WHAT YOU WILL DO:
Determine how many lines in the entries below hold "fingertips". Respond with that number only.

EXCERPTED DATA:
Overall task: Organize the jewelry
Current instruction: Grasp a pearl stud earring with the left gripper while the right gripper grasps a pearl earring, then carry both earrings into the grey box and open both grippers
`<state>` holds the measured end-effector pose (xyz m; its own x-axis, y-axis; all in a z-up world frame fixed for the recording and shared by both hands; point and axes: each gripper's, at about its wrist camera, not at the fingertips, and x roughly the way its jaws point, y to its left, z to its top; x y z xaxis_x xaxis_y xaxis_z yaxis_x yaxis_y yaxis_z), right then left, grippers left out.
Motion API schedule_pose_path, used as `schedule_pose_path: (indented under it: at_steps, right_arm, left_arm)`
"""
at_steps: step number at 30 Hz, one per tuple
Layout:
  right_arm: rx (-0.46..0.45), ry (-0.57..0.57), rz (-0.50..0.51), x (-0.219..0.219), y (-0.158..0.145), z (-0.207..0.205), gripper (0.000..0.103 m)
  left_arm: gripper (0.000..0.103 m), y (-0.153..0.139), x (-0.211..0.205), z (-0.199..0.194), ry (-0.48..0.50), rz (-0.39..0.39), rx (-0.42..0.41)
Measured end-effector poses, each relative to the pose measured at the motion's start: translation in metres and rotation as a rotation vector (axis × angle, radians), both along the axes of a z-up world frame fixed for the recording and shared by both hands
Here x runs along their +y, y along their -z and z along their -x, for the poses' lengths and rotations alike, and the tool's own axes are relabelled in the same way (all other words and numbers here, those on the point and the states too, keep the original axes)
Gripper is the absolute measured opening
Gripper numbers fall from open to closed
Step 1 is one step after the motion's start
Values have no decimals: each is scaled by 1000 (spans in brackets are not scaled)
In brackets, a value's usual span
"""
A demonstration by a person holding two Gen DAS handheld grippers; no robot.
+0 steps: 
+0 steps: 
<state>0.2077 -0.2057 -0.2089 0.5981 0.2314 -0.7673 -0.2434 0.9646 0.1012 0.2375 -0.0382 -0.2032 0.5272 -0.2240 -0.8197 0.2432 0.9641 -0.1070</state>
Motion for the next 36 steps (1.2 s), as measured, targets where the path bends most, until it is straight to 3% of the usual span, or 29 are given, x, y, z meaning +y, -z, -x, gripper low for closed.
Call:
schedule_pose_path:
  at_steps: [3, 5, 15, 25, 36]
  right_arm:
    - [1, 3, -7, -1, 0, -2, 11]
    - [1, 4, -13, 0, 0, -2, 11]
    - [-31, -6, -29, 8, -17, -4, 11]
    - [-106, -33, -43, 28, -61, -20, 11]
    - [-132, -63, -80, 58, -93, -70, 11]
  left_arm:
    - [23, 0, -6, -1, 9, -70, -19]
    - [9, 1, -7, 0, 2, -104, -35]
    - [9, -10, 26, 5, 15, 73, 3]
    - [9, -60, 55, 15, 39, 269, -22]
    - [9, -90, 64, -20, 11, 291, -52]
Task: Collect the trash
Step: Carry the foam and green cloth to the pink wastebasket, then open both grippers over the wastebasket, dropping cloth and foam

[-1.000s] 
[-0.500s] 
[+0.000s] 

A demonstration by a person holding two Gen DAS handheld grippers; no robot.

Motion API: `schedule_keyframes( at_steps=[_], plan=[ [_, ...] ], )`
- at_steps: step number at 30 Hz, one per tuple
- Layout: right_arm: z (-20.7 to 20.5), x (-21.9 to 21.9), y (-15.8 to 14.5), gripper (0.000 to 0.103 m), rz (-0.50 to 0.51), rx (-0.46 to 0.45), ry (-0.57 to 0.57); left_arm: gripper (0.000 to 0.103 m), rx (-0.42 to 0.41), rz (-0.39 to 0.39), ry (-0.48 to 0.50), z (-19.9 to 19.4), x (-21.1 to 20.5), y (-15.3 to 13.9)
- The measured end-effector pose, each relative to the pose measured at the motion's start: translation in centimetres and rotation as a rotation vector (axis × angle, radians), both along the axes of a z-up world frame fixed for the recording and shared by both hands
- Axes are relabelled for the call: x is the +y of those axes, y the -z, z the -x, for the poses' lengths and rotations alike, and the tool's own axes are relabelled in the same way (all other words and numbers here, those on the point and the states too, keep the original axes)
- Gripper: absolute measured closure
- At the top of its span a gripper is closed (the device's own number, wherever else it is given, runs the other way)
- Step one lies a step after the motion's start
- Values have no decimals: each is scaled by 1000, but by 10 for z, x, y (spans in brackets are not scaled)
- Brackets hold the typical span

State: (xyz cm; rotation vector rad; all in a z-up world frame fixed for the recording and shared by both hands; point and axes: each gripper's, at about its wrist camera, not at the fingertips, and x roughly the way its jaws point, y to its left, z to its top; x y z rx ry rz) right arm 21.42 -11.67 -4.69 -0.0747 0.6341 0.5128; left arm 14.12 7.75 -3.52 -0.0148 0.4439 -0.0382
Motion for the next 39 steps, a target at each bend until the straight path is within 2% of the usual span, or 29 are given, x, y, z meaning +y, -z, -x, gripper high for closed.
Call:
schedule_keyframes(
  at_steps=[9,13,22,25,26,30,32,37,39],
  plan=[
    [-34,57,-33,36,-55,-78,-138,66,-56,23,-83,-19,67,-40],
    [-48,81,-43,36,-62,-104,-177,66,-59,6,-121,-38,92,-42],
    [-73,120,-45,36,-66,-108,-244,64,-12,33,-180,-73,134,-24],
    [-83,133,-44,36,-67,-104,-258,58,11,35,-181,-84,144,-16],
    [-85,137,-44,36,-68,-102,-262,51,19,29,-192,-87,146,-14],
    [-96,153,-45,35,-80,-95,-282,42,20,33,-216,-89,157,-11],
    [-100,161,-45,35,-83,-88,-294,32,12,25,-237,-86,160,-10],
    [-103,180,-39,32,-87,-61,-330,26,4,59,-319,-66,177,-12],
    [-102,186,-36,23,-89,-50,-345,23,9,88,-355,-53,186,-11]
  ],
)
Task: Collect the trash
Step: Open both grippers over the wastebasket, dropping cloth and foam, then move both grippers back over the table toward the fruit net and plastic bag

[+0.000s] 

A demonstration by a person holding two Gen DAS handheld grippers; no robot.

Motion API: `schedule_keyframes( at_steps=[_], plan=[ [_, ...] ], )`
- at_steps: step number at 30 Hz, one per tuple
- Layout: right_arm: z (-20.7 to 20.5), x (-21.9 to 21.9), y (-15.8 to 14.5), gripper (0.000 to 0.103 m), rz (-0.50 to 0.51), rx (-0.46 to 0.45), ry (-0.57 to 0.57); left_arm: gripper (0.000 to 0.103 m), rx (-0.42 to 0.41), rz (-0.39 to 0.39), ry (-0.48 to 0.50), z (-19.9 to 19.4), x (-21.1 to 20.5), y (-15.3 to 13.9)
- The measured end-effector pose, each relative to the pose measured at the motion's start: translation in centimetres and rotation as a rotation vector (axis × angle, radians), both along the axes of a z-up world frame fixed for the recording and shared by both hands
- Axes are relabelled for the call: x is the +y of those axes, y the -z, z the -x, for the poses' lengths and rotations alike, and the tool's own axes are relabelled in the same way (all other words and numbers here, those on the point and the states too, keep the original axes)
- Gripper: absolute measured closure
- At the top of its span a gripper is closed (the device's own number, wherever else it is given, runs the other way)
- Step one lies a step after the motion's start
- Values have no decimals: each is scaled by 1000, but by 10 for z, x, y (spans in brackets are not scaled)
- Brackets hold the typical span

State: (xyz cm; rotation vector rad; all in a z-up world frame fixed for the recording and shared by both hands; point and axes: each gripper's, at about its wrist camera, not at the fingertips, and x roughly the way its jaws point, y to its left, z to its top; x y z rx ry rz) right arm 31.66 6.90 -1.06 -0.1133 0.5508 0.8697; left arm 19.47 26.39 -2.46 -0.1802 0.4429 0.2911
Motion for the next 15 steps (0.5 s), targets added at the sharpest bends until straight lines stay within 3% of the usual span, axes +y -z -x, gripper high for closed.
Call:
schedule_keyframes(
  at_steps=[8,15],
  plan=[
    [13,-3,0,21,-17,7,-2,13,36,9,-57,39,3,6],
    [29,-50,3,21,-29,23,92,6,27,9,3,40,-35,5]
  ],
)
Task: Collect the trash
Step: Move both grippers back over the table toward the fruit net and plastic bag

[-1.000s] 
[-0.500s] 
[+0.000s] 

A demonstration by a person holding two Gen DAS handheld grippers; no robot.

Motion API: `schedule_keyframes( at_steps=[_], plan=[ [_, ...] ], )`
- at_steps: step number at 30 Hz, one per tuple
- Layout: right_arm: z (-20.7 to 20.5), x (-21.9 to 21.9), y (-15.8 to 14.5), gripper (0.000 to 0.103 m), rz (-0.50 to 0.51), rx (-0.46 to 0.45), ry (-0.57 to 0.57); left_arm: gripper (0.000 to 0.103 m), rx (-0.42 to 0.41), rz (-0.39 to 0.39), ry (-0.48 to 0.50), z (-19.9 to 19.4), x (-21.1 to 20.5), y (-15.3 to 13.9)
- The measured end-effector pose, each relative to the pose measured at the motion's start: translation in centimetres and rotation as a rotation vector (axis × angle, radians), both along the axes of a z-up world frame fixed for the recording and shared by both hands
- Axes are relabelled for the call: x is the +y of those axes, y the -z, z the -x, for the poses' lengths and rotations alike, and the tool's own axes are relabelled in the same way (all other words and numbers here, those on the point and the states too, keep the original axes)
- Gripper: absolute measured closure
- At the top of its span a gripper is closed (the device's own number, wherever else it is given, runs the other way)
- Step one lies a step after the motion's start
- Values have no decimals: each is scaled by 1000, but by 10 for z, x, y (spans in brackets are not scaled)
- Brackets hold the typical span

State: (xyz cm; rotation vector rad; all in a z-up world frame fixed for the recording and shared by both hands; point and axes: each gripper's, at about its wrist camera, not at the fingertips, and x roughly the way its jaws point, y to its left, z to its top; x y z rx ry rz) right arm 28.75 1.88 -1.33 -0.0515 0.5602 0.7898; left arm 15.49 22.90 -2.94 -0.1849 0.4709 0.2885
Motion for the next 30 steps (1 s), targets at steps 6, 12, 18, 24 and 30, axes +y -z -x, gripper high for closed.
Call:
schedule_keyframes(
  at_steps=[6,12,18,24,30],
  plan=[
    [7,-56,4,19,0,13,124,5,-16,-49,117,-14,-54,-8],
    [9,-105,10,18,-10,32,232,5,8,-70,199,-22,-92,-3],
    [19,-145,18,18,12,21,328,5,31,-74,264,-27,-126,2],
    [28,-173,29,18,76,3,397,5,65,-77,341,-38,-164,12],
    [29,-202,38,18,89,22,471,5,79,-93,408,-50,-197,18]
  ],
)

ANSWER TO THIS TASK:
4